Activity
Starting at the line below with "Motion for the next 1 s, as" and stopping at the line with "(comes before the", please print each line exactly, those two included, and skip every picture.

Supplied records

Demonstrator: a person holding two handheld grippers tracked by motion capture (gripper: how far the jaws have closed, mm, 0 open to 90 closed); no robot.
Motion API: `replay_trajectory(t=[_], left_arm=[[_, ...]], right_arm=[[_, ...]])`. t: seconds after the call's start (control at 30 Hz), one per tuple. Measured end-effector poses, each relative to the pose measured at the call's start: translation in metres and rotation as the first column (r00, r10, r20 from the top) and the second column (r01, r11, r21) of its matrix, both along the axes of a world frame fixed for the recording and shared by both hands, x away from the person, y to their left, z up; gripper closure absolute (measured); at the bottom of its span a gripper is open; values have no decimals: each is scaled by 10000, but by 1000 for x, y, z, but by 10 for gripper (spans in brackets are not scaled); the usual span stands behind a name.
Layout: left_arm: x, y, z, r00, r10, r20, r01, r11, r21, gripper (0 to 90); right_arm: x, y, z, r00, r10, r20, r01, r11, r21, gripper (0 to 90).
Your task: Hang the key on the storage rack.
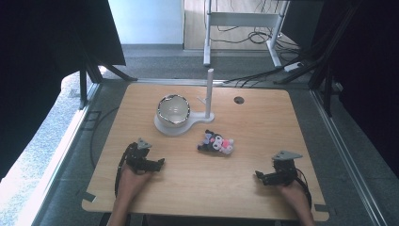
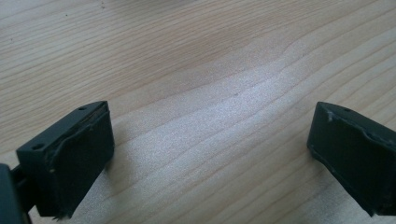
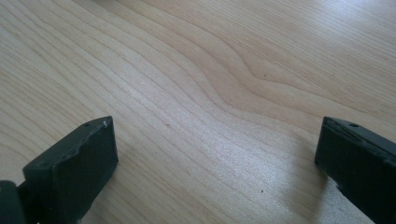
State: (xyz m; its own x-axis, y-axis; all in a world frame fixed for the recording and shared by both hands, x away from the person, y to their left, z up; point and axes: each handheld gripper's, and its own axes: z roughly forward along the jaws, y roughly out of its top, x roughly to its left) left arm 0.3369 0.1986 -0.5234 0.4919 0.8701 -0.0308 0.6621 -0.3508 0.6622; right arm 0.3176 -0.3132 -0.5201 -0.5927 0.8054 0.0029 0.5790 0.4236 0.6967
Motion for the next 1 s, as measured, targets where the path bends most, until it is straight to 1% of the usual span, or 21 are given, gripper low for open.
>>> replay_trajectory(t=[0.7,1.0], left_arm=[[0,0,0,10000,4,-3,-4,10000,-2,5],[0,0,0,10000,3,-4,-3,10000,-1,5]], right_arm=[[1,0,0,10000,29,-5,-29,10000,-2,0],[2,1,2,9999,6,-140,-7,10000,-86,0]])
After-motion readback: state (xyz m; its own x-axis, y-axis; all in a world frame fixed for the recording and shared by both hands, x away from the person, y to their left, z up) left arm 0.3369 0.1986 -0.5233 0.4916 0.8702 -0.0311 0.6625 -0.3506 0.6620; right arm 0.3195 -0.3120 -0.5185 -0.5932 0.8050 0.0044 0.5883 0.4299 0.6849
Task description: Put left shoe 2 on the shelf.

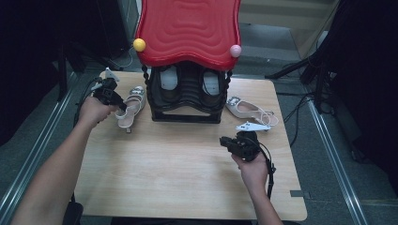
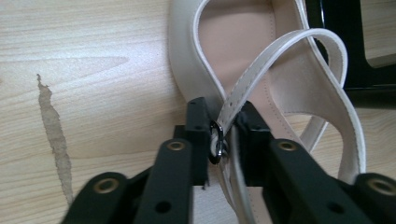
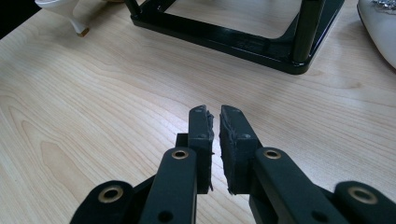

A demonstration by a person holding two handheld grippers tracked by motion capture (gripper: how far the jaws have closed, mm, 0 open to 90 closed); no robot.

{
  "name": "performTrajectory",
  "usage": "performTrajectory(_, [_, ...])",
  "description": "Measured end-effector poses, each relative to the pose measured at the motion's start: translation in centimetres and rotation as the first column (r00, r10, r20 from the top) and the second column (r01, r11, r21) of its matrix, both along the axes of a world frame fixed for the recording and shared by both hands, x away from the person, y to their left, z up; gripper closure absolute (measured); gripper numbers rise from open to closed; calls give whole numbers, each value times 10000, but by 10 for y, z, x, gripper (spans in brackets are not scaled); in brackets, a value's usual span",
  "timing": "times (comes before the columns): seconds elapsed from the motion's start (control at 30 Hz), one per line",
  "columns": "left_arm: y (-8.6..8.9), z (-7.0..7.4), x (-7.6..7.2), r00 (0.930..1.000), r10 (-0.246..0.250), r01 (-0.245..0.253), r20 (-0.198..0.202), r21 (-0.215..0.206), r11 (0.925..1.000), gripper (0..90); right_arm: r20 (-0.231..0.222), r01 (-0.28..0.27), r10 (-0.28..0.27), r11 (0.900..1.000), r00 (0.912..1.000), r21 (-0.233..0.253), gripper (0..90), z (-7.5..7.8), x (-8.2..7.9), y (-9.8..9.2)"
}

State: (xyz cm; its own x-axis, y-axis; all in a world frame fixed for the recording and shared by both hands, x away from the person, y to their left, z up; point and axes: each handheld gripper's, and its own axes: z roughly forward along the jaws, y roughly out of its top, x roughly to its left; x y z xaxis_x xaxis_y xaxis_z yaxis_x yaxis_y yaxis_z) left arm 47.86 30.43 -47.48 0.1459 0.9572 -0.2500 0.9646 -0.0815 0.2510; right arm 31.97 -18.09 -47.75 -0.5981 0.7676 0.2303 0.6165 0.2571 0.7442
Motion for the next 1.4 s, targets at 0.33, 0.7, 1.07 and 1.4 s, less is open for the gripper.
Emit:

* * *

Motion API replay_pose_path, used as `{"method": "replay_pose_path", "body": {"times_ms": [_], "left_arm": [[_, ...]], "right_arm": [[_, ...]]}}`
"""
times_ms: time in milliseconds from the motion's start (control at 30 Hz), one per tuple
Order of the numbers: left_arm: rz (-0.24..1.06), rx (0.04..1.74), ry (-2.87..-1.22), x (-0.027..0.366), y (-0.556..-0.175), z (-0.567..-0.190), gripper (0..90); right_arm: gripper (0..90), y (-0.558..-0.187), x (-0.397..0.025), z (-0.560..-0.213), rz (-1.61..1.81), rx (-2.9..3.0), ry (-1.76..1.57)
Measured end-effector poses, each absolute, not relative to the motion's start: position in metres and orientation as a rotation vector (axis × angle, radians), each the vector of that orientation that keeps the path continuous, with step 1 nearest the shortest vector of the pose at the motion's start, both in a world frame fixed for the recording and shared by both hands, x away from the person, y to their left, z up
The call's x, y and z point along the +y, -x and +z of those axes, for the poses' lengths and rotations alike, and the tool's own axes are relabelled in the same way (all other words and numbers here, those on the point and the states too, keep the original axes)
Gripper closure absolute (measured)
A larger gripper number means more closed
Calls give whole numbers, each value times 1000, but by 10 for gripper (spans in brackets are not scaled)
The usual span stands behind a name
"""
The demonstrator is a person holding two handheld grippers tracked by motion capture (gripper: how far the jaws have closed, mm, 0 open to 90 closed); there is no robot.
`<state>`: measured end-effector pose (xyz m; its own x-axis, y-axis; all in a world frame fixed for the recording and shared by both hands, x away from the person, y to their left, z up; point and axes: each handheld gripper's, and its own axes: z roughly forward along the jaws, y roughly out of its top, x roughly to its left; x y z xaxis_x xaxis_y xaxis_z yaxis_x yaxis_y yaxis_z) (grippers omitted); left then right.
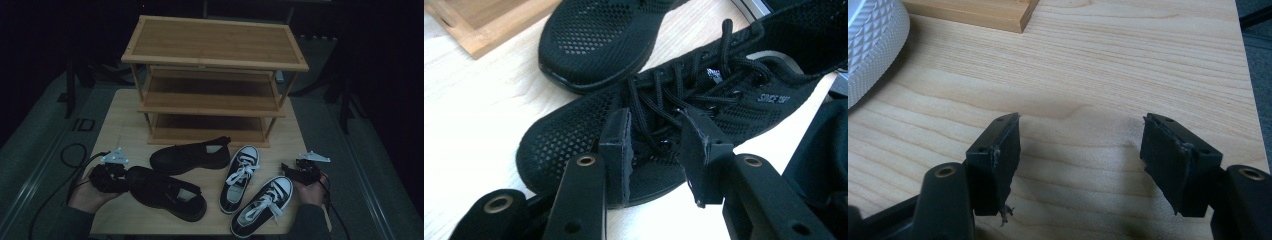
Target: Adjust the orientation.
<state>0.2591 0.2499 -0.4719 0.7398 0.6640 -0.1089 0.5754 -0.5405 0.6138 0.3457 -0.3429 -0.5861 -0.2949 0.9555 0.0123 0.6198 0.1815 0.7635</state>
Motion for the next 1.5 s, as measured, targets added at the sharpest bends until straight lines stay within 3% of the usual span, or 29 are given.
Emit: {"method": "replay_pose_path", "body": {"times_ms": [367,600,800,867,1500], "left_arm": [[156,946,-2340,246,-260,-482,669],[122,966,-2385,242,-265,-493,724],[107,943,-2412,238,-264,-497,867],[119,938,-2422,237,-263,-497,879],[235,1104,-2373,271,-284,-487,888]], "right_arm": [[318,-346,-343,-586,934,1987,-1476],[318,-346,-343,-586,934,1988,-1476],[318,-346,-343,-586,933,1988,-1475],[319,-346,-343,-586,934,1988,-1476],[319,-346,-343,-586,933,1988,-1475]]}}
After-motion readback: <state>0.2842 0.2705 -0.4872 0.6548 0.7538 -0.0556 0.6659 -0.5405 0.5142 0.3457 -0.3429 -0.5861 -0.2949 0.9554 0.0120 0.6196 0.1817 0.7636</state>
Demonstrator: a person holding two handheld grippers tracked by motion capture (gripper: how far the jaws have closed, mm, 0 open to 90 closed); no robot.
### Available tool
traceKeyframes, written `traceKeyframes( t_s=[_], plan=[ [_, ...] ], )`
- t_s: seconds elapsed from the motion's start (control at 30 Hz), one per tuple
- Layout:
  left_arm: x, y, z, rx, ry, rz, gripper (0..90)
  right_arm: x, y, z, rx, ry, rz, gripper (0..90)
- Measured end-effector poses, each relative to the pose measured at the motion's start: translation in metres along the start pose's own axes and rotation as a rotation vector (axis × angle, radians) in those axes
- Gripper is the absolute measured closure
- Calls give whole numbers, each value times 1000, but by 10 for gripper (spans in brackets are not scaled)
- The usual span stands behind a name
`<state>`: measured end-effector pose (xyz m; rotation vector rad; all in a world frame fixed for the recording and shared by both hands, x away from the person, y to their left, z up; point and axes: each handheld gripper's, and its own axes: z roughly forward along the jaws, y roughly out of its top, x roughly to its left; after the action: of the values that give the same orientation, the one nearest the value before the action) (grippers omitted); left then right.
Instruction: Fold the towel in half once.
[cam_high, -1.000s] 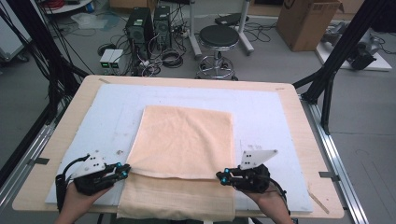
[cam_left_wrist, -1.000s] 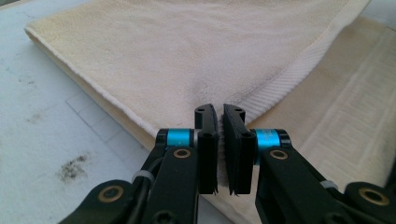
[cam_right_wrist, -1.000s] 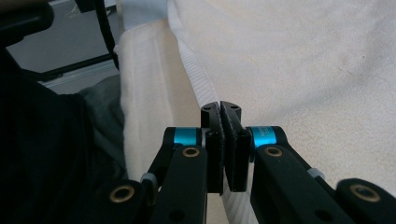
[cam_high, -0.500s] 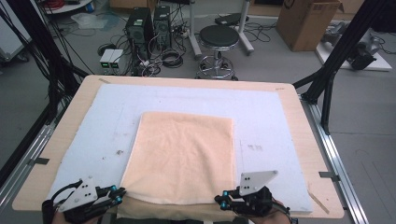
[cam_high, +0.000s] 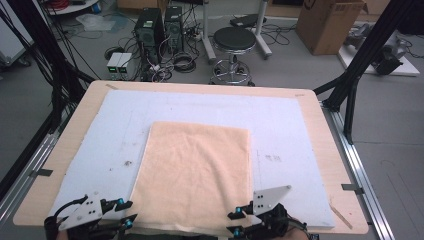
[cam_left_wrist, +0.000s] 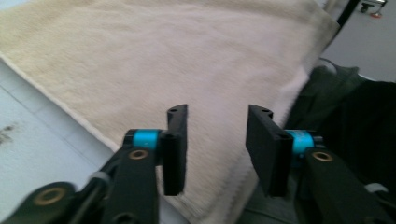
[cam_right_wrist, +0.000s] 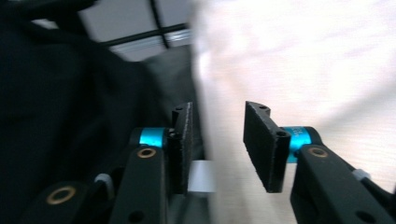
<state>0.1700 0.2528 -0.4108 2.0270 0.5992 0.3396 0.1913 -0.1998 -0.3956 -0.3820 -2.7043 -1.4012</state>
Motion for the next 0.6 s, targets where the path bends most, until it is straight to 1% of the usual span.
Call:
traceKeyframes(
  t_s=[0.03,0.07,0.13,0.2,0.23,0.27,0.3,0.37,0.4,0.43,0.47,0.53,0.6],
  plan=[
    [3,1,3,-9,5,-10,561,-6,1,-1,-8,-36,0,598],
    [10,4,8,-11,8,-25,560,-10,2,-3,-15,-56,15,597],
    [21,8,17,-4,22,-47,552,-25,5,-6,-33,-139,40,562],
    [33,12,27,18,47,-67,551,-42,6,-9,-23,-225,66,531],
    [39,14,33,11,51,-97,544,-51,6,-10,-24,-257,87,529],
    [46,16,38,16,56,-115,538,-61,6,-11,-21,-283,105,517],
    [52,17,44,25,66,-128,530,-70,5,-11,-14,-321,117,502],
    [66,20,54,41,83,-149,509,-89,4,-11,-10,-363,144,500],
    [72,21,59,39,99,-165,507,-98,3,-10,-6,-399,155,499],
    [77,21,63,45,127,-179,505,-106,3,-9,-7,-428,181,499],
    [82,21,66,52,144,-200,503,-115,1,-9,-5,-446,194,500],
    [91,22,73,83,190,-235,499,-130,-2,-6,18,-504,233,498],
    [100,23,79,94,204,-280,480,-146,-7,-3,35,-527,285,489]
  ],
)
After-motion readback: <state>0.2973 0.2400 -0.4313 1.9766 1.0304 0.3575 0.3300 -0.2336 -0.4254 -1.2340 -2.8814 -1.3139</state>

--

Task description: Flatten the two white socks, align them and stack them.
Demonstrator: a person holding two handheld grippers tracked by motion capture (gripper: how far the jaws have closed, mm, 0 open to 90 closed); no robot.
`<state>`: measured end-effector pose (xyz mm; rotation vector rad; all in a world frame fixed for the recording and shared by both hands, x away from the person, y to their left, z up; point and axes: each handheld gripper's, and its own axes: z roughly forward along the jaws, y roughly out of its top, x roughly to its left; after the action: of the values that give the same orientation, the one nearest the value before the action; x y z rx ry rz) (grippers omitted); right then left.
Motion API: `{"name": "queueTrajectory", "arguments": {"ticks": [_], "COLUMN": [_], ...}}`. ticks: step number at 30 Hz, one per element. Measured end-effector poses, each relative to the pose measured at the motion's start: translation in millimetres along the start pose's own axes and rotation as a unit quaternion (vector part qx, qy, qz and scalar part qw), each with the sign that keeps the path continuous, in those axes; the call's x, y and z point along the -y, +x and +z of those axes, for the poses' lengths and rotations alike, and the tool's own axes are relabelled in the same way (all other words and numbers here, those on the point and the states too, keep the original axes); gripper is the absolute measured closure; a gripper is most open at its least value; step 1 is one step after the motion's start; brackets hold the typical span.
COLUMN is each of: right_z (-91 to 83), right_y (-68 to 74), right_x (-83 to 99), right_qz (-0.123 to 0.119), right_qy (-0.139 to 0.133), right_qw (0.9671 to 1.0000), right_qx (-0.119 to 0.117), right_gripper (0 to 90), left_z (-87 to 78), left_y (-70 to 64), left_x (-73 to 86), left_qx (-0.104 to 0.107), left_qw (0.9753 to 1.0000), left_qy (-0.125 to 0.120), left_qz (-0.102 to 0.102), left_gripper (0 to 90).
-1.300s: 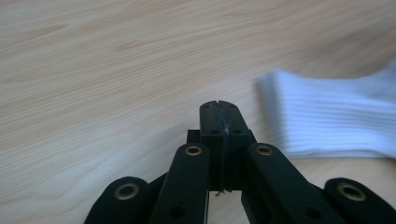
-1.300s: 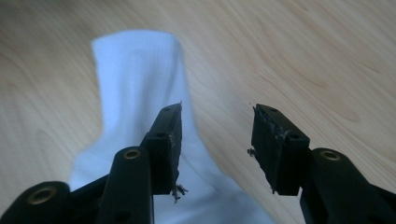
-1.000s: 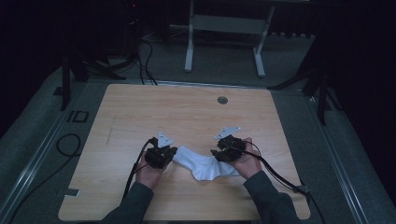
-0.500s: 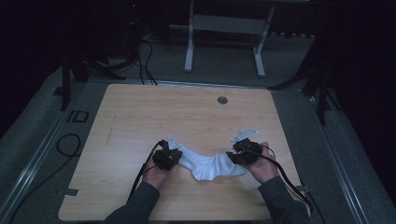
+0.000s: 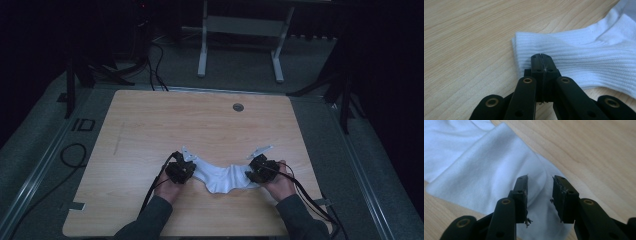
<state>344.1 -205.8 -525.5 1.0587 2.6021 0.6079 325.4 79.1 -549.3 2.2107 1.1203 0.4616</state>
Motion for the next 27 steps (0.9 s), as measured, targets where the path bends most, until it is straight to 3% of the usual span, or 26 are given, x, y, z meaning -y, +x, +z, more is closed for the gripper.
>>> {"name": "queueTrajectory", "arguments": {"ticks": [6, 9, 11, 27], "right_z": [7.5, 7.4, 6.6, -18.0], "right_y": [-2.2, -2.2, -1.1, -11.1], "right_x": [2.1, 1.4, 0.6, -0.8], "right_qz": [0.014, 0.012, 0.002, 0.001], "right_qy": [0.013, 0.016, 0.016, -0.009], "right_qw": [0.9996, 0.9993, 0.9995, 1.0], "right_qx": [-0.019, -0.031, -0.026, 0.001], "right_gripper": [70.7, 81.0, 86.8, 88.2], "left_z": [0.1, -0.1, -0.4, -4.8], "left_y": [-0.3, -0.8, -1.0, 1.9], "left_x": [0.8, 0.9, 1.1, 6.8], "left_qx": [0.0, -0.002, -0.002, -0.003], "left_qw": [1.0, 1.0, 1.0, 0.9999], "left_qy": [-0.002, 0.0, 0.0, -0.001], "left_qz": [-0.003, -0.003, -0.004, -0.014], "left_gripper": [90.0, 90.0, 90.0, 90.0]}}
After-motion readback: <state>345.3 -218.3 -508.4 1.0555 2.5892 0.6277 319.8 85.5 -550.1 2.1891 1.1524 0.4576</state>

Written response
Motion for the next 1 s, as measured, targets where the path bends most, until it is straight to 1% of the usual span, or 21 are given, gripper low for open.
>>> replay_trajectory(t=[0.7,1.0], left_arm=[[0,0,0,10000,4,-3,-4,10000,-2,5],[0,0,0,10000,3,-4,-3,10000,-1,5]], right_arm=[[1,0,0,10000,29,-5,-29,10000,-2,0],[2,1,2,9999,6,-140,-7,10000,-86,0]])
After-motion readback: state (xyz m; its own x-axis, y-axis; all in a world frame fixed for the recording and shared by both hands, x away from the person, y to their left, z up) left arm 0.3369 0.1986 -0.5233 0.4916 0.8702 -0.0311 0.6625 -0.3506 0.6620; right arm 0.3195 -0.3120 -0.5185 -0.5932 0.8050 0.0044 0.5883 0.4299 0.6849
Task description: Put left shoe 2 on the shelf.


A demonstration by a person holding two handheld grippers tracked by motion capture (gripper: how far the jaws have closed, mm, 0 open to 90 closed); no robot.

{
  "name": "performTrajectory",
  "usage": "performTrajectory(_, [_, ...])",
  "description": "Measured end-effector poses, each relative to the pose measured at the motion's start: translation in centimetres and rotation as the first column (r00, r10, r20 from the top) and the second column (r01, r11, r21) of its matrix, both along the axes of a world frame fixed for the recording and shared by both hands, x away from the person, y to their left, z up; gripper closure absolute (measured); gripper numbers rise from open to closed; calls give whole numbers, each value times 10000, but by 10 for y, z, x, gripper (spans in brackets are not scaled); in brackets, a value's usual span",
  "timing": "times (comes before the columns): seconds elapsed from the motion's start (control at 30 Hz), one per line",

No further work remains in this exercise.